To you, the dissenters, the maskless, and the conspirators, I would like to pose several questions: What if you’re wrong? Wrong, that is, about the existence, transmissibility, and severity of the Coronavirus? How would you feel if you were to contract this virus and pass it on to someone you love, such as your child, your partner, or your mother? If that loved one were to endure severe complications or—dare I say it—die as a direct result of your reckless behavior, how would you live with yourself knowing that their suffering was wholly preventable?

Despite the prevalence of chronic diseases and they ways in which the ADA has humanized accessibility such that we all benefit from it 1, I can understand how it might be difficult to place oneself into the shoes of a disabled person or a person with underlying health conditions. Like any privilege, able-bodiedness goes hand-in-hand with advantage blindness.
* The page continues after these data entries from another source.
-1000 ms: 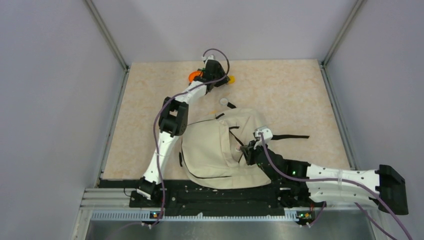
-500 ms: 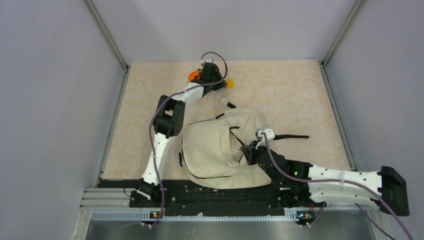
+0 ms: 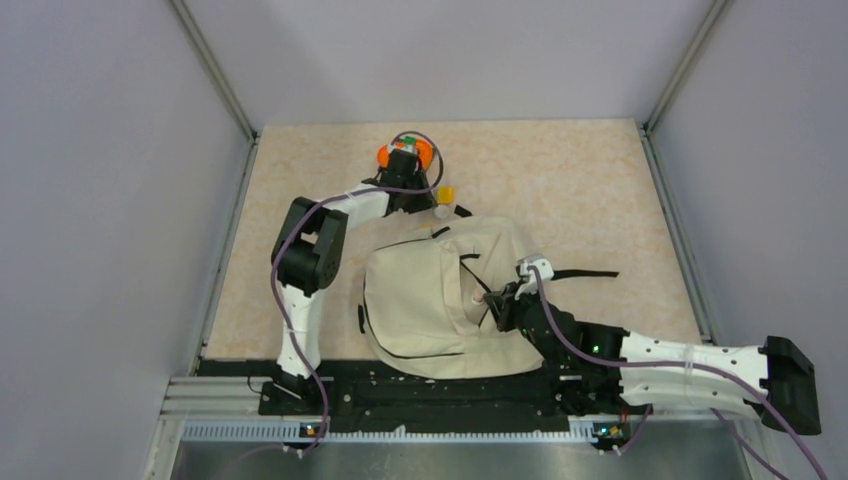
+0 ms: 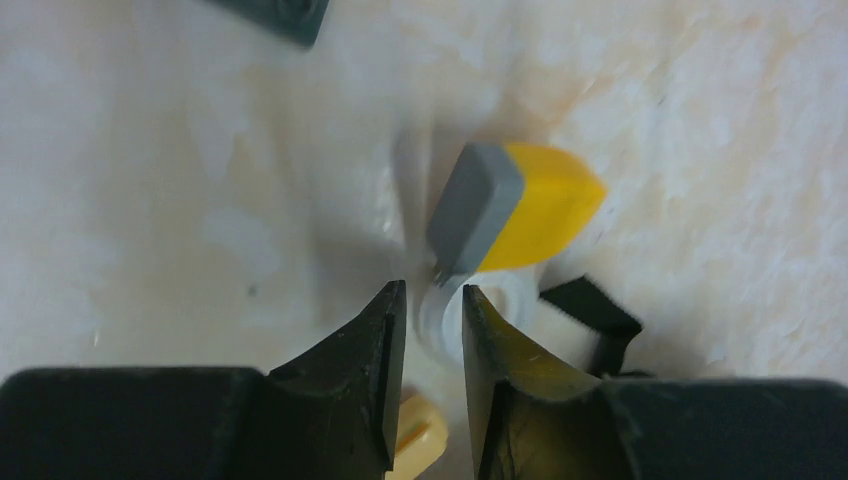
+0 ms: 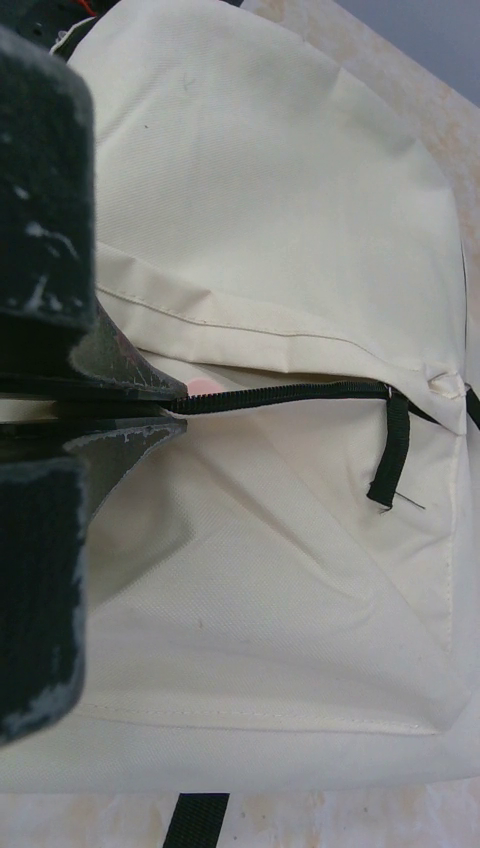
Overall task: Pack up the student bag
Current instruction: Move the stationery to the center of the board, then pick up the stationery from the center of the board.
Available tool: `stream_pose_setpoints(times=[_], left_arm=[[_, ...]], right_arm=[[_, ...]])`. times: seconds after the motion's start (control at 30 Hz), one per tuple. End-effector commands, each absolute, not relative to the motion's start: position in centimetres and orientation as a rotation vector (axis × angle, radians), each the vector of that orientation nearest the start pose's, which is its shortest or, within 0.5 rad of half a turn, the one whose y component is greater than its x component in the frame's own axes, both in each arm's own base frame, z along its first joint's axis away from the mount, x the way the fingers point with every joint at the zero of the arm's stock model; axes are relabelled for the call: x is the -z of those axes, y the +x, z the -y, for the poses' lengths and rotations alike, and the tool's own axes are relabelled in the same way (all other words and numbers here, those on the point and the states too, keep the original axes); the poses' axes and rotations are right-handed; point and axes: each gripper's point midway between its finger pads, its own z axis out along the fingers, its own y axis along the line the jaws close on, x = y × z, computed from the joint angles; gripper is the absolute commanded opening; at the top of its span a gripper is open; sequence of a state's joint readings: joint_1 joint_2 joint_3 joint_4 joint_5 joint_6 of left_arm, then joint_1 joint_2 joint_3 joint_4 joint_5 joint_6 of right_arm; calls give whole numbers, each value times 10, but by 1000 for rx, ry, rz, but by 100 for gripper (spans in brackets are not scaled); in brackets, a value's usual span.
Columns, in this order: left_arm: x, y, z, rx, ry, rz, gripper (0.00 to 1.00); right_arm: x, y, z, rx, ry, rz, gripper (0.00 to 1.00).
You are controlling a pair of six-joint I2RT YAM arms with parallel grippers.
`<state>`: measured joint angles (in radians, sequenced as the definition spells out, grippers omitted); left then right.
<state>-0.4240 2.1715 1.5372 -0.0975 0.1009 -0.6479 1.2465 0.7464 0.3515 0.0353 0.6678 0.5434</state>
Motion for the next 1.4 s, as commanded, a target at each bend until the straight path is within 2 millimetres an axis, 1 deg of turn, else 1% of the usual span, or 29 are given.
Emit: stream_pose_setpoints(times=[0.0,0.03,0.1,0.13,0.2,0.33,0.37,0.4,0.53,0.6,0.63,0.73,0.8,0.87,1.0,1.13,1.2,1.3,1.37], left_arm=[[-50,461,251,601,-159,-2435,33],[-52,459,248,588,-162,-2425,35],[-61,460,245,584,-162,-2389,41],[-70,462,247,598,-154,-2365,46],[-82,468,253,631,-141,-2327,57],[-103,486,269,684,-100,-2249,72],[-105,491,273,689,-90,-2238,76],[-106,496,276,690,-86,-2232,83],[-103,515,288,667,-32,-2235,90],[-99,521,293,635,17,-2235,92],[-102,526,297,628,40,-2232,92],[-86,532,296,553,67,-2295,93],[-76,533,294,508,87,-2327,93],[-69,532,295,498,103,-2348,93],[-57,529,301,454,143,-2396,93],[-55,529,307,420,165,-2408,93],[-55,531,304,377,146,-2399,91],[-51,529,299,330,145,-2419,81],[-45,524,294,279,160,-2438,81]], right_arm=[[-149,178,-228,-602,-183,-1856,0],[-149,179,-227,-600,-180,-1856,0],[-149,179,-228,-600,-182,-1855,0],[-148,179,-229,-598,-185,-1857,0],[-150,180,-230,-594,-190,-1856,0],[-151,181,-231,-581,-197,-1855,0],[-152,181,-230,-579,-197,-1854,0],[-152,182,-230,-575,-196,-1852,0],[-153,182,-228,-566,-196,-1849,0],[-153,182,-227,-563,-192,-1848,0],[-152,182,-226,-560,-192,-1849,0],[-153,182,-224,-560,-183,-1848,0],[-154,183,-222,-562,-175,-1844,0],[-155,182,-221,-566,-168,-1839,0],[-156,182,-222,-572,-169,-1836,0],[-156,182,-223,-577,-173,-1836,0],[-156,181,-222,-580,-172,-1837,0],[-156,181,-221,-584,-162,-1834,0],[-156,181,-219,-587,-156,-1830,0]])
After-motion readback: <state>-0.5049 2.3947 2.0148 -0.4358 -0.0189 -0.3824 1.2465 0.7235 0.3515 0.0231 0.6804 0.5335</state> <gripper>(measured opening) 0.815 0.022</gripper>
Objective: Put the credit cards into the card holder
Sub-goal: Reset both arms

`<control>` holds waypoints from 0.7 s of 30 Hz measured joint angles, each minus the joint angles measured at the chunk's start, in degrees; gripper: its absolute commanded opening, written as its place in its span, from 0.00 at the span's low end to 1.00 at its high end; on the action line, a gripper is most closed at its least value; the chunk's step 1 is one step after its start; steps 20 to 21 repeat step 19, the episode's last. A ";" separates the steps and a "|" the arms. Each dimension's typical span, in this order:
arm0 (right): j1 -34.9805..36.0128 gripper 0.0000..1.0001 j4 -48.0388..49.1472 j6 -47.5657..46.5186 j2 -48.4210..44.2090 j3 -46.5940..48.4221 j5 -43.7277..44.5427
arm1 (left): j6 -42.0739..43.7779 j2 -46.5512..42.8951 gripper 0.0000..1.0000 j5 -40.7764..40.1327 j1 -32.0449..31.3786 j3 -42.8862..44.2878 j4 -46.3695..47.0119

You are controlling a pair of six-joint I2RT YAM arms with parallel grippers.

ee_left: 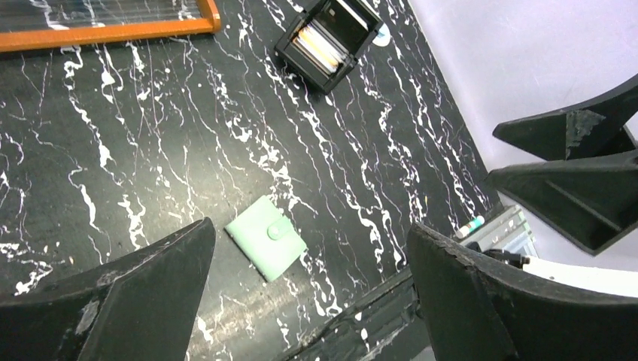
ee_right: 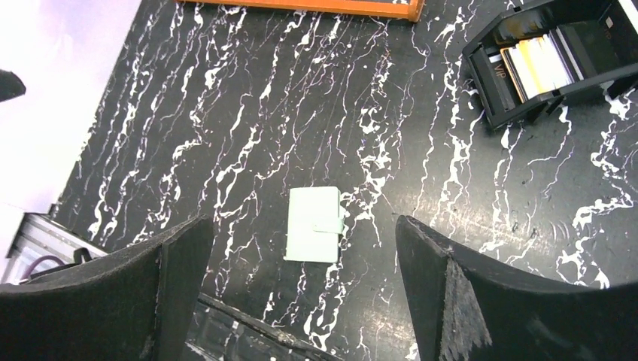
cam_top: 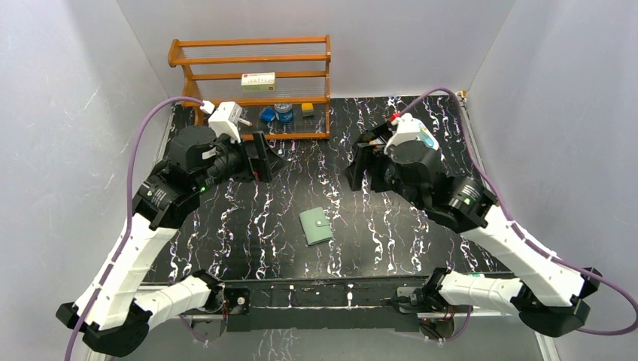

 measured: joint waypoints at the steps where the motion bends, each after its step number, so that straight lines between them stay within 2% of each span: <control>1: 0.00 0.98 -0.15 0.37 -1.01 -0.57 0.15 | 0.02 -0.55 0.99 0.26 0.00 -0.07 -0.68; 10: 0.00 0.98 1.18 4.39 -12.39 -8.09 1.79 | -0.28 -7.98 0.99 1.20 0.00 -4.83 -0.83; 21: 0.00 0.99 1.75 5.84 -12.33 -8.20 2.12 | -0.31 -9.09 0.99 0.31 0.00 -5.60 -0.33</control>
Implicit in the notion of being “woke” is the unlearning of that blindness. Actively confronting our biases is not easy; it takes effort, and I get not understanding simply because one has never been expected to know better. But here’s the thing: chronic disease is something that 6 out of 10 Americans will eventually confront. If you had heart disease or cancer now, how would you feel about the people who refuse to do their part and accept their share of the public responsibility to protect your life? How does one reconcile their indifference toward people with underlying medical conditions with the statistical likelihood of chronic disease?

Five months deep into this crisis with no end in sight—what could I possibly say to change a pandemic objectors mind? I recognize that the answer is likely “nothing” at this point—that my questions are a futile attempt to effect meaningful change. So, I will conclude, instead, with a plea—please understand that the “people who will be high-risk patients if we get coronavirus can hear you when you reassure everyone we’re the only ones who might die.”

Please understand that when you say that the Coronavirus is only deadly to the elderly and those with underlying medical conditions, you are advocating a stance that life exists in hierarchical terms. That some lives are inherently more precious than others. Even if you are saying it unconsciously, the subtext is that vulnerable lives—potential friends, family, and colleagues—are not worth protecting or saving. Now that you are aware, will you have our backs and remember that we are people with a right to live, too?